Washington’s continuing military role in Syria and Iraq is rooted in efforts by Democratic and Republican administrations alike, under cover of defeating Islamic State, to reimpose stability in the region and defend their imperialist interests.
Preparations for a Sept. 25 binding independence referendum by the Kurdistan Regional Government in Iraq are continuing. Washington, Moscow, Tehran, Ankara and Baghdad all oppose it. There are substantial Kurdish populations adjacent to each other in Iraq, Iran, Syria and Turkey. Some 30 million Kurdish people are the largest nationality in the world without their own homeland.
At the same time close to a million people rallied against the Turkish government of Recep Tayyip Erdogan July 9 in a broad demonstration of opposition to the regime’s repressive state of emergency.
At the end of June military clashes took place between U.S. forces and militia loyal to Syrian President Bashar al-Assad. They are in competition for control of territory around al-Tanf near the majority Shiite southern areas of Iraq. At issue are potential moves by Tehran to create a land link through this area to their ally Hezbollah in Lebanon.
Following the first face-to-face meeting between President Donald Trump and Russian President Vladimir Putin July 7, Secretary of State Rex Tillerson announced that Washington, Moscow and the monarchy of King Abdullah in Jordan had agreed to foster a cease-fire — with agreement of Damascus — in a limited area of southwestern Syria. It began July 9. The area covers Syria’s borders with the Israeli-occupied Golan Heights and southern Lebanon.
While Kurdish and Syrian Democratic Forces have advanced their drive to liberate Raqqa, the reactionary Islamic State has been shifting its troops and leadership into the Euphrates Valley, where it surrounds 200,000 people in the Syrian provincial capital of Deir al-Zour. Holding and advancing in this area is important for Assad’s drive to effectively retake control of the country.

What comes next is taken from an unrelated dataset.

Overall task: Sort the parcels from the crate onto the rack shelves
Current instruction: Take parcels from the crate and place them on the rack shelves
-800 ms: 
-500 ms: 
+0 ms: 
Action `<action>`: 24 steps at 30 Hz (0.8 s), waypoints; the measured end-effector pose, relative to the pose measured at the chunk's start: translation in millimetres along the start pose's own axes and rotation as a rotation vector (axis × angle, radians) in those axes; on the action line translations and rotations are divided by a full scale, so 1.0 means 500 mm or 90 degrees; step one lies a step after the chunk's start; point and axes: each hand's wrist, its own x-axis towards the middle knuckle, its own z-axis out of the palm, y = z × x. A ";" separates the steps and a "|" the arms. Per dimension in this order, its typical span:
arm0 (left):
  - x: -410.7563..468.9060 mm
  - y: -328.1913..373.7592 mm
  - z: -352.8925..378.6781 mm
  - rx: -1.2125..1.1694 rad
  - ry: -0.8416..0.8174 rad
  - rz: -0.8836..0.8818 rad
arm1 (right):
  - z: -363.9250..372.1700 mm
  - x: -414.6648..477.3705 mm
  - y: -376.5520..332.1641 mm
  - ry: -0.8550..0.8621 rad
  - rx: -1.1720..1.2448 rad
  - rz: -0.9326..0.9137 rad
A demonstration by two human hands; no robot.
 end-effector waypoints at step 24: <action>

The Iranian government recently escalated its role in the Syrian war by launching missiles from Iranian territory against Islamic State targets in eastern Syria. Tehran has been supporting the Syrian regime with Iranian officers, Shiite militias from throughout the region and Hezbollah fighting under Moscow’s air cover.
Tehran aims to win control over territory through Iraq and Syria to Lebanon on the Mediterranean Sea. Washington opposes any increase in Iranian influence in the region.
The Syrian civil war began in 2011 after the Assad regime used its army to brutally crush a popular rebellion for democratic rights. Since then hundreds of thousands have died.
Mobilization in Istanbul
Hundreds of thousands of people gathered for a mass “Justice Rally” organized by the bourgeois opposition Republican People’s Party (CHP) in Istanbul July 9. The action culminated a 25-day march from Ankara to Istanbul.
The protests mark growing opposition to a broad anti-democratic crackdown by the Erdogan government. His government used a failed coup attempt last July to establish a state of emergency that has led to firings and arrests of tens of thousands across the country. The attacks have hit all opposition to Erdogan, including the CHP, but have hit hardest at the Kurds and the Kurdish-led Peoples’ Democratic Party (HDP).
The HDP, along with a wide range of unions, including the Confederation of Progressive Trade Unions and Confederation of Public Sector Trade Unions, mobilized for the demonstration.
At a certain point the cops blocked tens of thousands more from entering the rally, saying the area was full.
Fight for Kurdish independence
One unintended consequence of Washington’s wars in the region and the civil war that has splintered Syria has been the success of Kurdish forces carving out autonomous regions in both northern Iraq and Syria.
The U.S.-led coalition forged a tactical alliance with the Kurdish Democratic Union Party (PYD) and its People’s Protection Units (YPG) military wing in Syria, as well as with the Kurdistan Regional Government’s peshmerga in Iraq, because of the organizational strength and fighting prowess of the Kurdish forces. President Trump has maintained the alliance with the YPG over the strong objection of the Turkish government, which views the YPG as a terrorist organization linked to the Kurdistan Workers Party (PKK) in Turkey, which has been locked in a bloody struggle with Ankara for Kurdish national rights for over three decades.
YPG forces in Afrin, a Kurdish canton in western Syria, have been facing daily bombardment by Turkish-led forces. Ankara has sent troops, tanks and other heavy weapons into the Afrin area with the announced intention of clearing the YPG “terrorists” out of the territory, which is near the Syria-Turkey border. Thousands of Kurds marched in the streets of Afrin July 5 to protest the bombings and the Turkish military buildup.
Erdogan has repeatedly stated that Ankara will not permit the establishment of a Kurdish state in northern Syria, home to 2 million Kurds. The YPG seeks to link up the larger autonomous Kurdish cantons in the east with their canton in Afrin in the west.
Ankara fears that the consolidation of a Kurdish ministate in Syria would embolden the struggle of the 15 million Kurds within Turkey for their national rights. For the same reason, Erdogan is staunchly opposed to the KRG’s Sept. 25 independence referendum.